* What this task involves: The result should be a word-for-word retyping of the entries below, free of pictures.

---------- Records to use ----------

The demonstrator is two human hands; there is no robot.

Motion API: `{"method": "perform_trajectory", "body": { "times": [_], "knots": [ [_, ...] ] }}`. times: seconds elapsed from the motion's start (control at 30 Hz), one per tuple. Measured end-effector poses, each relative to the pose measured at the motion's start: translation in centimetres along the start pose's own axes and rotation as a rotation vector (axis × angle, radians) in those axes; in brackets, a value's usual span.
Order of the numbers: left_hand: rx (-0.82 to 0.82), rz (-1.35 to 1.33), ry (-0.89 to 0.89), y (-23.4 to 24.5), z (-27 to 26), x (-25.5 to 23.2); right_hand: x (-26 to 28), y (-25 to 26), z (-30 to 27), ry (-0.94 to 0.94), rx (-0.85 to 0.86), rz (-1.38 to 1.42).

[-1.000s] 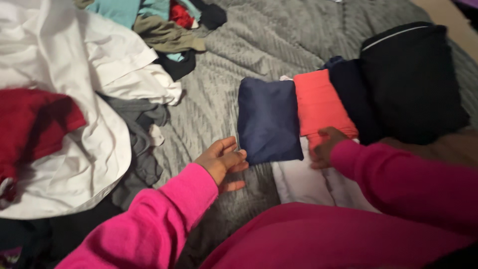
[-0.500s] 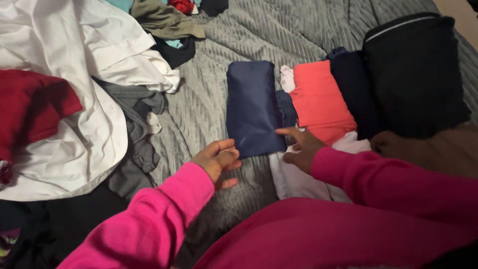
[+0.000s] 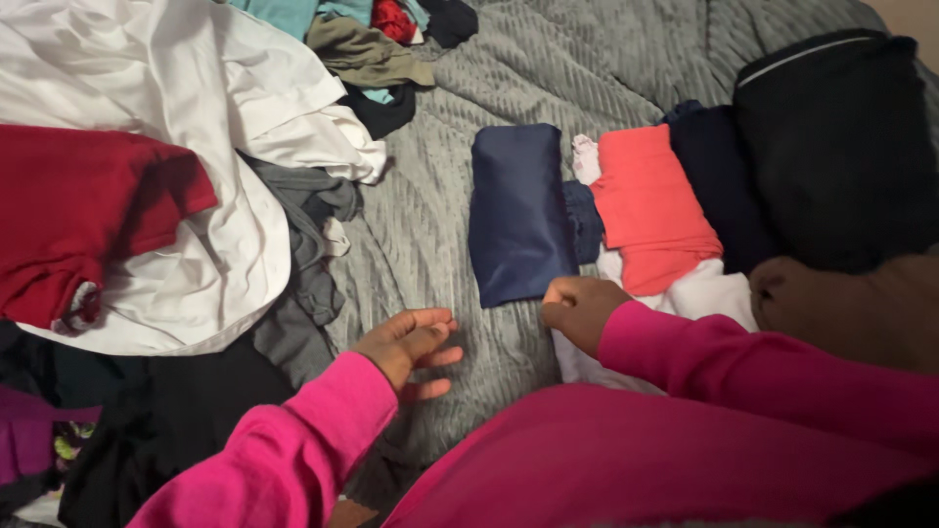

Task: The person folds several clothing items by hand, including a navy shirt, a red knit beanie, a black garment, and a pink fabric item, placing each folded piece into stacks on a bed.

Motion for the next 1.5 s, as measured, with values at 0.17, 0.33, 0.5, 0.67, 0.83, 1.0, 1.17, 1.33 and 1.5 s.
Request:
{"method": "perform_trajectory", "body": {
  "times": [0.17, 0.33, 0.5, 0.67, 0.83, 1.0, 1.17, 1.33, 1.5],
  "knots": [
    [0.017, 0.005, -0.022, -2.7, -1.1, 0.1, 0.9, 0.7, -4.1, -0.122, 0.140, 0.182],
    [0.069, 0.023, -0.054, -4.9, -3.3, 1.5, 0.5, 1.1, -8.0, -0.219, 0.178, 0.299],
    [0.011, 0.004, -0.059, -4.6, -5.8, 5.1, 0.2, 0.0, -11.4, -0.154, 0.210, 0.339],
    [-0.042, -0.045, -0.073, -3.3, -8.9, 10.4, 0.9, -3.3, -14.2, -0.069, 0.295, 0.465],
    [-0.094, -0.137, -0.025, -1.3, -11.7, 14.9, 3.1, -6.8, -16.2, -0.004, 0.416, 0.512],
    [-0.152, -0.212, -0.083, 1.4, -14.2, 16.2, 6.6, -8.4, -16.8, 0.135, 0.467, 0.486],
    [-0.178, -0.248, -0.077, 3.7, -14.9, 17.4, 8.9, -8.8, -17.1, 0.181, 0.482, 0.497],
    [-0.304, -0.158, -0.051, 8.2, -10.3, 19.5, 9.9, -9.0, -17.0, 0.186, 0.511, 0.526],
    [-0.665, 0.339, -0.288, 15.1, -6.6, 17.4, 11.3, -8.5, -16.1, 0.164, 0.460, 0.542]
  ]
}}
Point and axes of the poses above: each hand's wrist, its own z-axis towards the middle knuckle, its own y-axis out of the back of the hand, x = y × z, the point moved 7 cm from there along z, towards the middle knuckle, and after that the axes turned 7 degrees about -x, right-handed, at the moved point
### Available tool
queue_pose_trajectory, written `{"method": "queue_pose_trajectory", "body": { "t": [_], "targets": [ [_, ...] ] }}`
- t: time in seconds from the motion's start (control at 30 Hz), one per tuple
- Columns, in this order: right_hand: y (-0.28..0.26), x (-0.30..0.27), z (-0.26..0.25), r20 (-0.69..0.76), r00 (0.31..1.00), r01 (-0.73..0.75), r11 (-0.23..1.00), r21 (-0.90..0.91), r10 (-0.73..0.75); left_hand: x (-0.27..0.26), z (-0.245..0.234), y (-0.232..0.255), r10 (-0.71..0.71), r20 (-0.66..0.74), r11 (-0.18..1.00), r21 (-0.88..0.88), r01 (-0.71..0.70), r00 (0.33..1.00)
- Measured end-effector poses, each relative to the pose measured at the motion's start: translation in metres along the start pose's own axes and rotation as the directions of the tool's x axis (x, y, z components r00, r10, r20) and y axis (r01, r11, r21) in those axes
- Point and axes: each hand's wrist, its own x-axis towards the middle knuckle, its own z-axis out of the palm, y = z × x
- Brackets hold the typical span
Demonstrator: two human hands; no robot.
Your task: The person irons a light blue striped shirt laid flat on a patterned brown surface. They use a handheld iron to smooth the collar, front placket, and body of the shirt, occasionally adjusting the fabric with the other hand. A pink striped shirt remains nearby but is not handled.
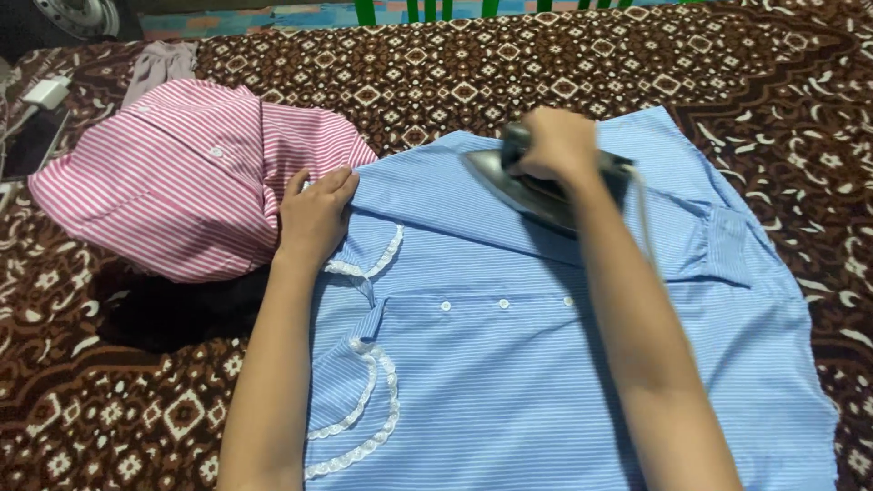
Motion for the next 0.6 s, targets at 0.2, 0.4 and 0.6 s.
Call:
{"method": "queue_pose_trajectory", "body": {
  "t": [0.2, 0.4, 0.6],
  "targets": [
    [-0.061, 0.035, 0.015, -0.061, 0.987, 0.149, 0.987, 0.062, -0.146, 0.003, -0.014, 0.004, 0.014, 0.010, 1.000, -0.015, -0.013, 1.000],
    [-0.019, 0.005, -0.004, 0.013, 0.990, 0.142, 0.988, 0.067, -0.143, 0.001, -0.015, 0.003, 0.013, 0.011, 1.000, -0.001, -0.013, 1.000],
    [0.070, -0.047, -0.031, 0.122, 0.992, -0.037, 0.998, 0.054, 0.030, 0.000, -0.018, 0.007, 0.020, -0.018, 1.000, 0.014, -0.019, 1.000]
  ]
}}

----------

* Answer to this problem:
The demonstrator is two human hands; there is no robot.

Motion API: `{"method": "perform_trajectory", "body": { "times": [_], "knots": [ [_, ...] ] }}`. times: seconds elapsed from the motion's start (control at 30 Hz), one per tuple. Measured end-effector poses, each relative to the pose measured at the motion's start: translation in centimetres along the start pose's own axes and rotation as a rotation vector (axis × angle, radians) in those axes; in brackets, a value's usual span.
Order of the numbers: left_hand: rx (-0.82 to 0.82), rz (-1.35 to 1.33), ry (-0.89 to 0.89), y (-23.4 to 24.5), z (-27 to 26), x (-25.5 to 23.2); right_hand: x (-26 to 28), y (-25 to 26), z (-30 to 27), ry (-0.94 to 0.94), rx (-0.85 to 0.86), rz (-1.38 to 1.42).

[-1.000s] 
[-0.500s] 
[+0.000s] 

Task: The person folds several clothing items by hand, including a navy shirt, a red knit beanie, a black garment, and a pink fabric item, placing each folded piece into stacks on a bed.

Motion for the next 1.5 s, as measured, with values at 0.17, 0.33, 0.5, 0.67, 0.83, 1.0, 1.17, 1.33 and 1.5 s.
Request:
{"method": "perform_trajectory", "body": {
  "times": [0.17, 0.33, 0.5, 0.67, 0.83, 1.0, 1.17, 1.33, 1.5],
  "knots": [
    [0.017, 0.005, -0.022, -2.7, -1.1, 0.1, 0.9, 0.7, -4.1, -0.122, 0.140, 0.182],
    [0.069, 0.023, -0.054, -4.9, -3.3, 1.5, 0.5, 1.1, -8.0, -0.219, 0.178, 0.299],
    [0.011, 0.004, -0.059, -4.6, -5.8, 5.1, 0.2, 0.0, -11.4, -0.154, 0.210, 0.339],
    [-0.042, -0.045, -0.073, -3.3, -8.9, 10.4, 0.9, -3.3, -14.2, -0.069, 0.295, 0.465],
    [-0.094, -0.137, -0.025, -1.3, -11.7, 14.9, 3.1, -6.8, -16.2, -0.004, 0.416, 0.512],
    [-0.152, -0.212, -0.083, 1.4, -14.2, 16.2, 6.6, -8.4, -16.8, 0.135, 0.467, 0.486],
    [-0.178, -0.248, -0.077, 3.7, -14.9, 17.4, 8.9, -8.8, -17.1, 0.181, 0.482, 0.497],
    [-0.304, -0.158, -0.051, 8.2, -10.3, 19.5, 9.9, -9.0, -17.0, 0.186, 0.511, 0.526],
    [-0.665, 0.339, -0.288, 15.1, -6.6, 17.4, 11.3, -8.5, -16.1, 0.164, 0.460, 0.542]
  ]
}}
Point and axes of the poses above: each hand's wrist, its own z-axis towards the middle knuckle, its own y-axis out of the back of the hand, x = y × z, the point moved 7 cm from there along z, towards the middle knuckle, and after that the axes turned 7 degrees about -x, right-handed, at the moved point
### Available tool
queue_pose_trajectory, written `{"method": "queue_pose_trajectory", "body": { "t": [_], "targets": [ [_, ...] ] }}`
- t: time in seconds from the motion's start (control at 30 Hz), one per tuple
- Columns, in this order: right_hand: y (-0.28..0.26), x (-0.30..0.27), z (-0.26..0.25), r20 (-0.69..0.76), r00 (0.31..1.00), r01 (-0.73..0.75), r11 (-0.23..1.00), r21 (-0.90..0.91), r10 (-0.73..0.75); left_hand: x (-0.27..0.26), z (-0.245..0.234), y (-0.232..0.255), r10 (-0.71..0.71), r20 (-0.66..0.74), r11 (-0.18..1.00), r21 (-0.88..0.88), r01 (-0.71..0.70), r00 (0.33..1.00)
- Measured end-effector poses, each relative to the pose measured at the motion's start: translation in metres along the start pose's own axes and rotation as the directions of the tool's x axis (x, y, z components r00, r10, r20) and y axis (r01, r11, r21) in those axes
- Point and axes: each hand's wrist, its own x-axis towards the middle knuckle, its own z-axis out of the palm, y = z × x
- Brackets hold the typical span
Demonstrator: two human hands; no robot.
Your task: The person irons a light blue striped shirt laid flat on a patterned brown surface. They use a handheld iron to smooth the collar, front placket, and body of the shirt, occasionally adjusting the fabric with the other hand. A pink striped shirt remains nearby but is not handled.
Motion for the next 0.6 s, targets at 0.2, 0.4 and 0.6 s.
Call:
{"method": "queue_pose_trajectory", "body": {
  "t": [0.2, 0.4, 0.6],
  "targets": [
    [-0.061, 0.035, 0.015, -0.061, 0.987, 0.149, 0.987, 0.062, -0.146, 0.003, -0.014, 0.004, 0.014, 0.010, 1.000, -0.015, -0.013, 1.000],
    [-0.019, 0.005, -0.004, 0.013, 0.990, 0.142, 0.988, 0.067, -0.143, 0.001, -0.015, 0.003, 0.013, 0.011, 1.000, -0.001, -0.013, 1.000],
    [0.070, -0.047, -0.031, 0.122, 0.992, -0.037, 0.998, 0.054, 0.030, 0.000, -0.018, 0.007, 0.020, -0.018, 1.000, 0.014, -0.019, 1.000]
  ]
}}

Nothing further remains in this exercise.